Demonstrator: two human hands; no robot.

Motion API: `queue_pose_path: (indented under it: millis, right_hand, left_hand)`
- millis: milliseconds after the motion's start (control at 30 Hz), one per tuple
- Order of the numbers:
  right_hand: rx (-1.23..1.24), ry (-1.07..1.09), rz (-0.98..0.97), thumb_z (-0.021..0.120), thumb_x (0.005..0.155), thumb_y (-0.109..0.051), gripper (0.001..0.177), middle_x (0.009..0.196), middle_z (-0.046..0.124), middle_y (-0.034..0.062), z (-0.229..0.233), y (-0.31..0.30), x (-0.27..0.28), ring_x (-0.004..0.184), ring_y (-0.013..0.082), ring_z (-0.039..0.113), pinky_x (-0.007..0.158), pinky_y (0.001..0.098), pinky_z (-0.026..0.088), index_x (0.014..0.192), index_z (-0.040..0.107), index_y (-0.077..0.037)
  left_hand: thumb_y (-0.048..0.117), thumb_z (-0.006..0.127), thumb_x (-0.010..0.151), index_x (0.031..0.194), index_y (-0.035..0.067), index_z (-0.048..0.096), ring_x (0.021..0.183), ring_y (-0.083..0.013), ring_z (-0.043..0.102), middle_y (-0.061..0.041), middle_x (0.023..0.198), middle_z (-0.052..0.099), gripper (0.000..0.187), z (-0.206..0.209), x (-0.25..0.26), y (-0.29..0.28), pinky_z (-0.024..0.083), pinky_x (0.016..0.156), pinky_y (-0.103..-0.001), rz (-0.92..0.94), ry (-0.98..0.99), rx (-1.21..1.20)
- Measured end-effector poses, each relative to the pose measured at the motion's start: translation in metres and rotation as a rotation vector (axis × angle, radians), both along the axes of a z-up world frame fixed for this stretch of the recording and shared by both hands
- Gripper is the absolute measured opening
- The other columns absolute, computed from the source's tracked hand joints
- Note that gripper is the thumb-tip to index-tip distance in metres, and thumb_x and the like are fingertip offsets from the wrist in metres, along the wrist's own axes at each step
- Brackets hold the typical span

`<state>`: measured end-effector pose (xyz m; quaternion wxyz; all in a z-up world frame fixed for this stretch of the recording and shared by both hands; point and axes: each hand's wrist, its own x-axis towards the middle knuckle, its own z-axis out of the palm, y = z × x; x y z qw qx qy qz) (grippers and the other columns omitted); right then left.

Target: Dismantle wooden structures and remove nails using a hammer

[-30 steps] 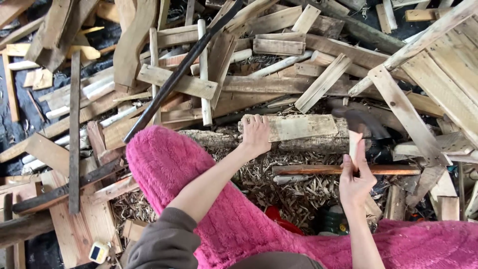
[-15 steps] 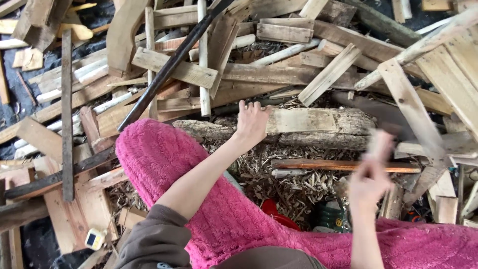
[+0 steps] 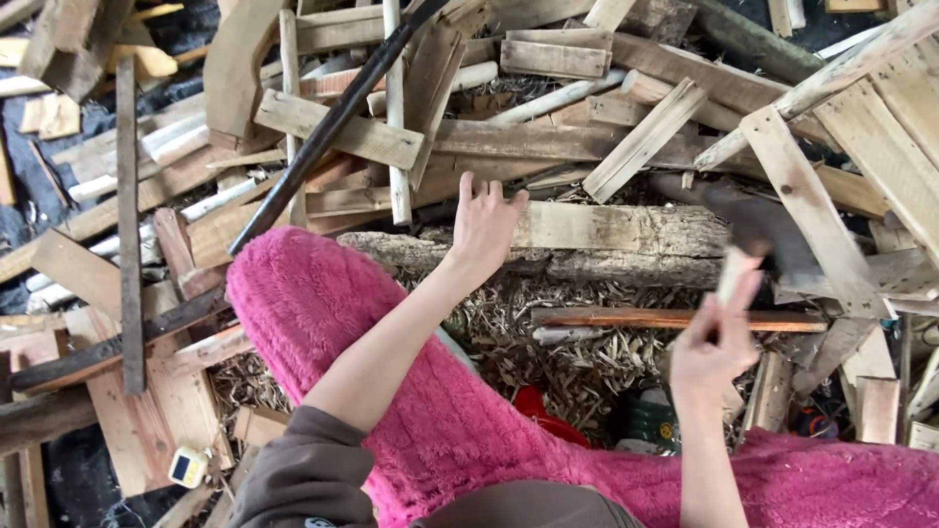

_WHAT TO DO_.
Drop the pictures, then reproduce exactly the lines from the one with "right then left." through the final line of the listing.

_RESULT BELOW_.
`<state>`: measured end-effector pose (xyz m; quaternion wxyz; all in a z-up world frame fixed for this stretch of the recording and shared by both hands; point and axes: each hand's wrist, its own x-axis towards the middle knuckle, its own z-axis out of the palm, y = z × x; x y z qw qx qy qz) (grippers and the other columns omitted); right then left.

Target: Dismantle wooden structures and remove nails using a hammer

[-30 steps] 
[-15 steps] 
[+0 steps] 

The exercise has now been completed.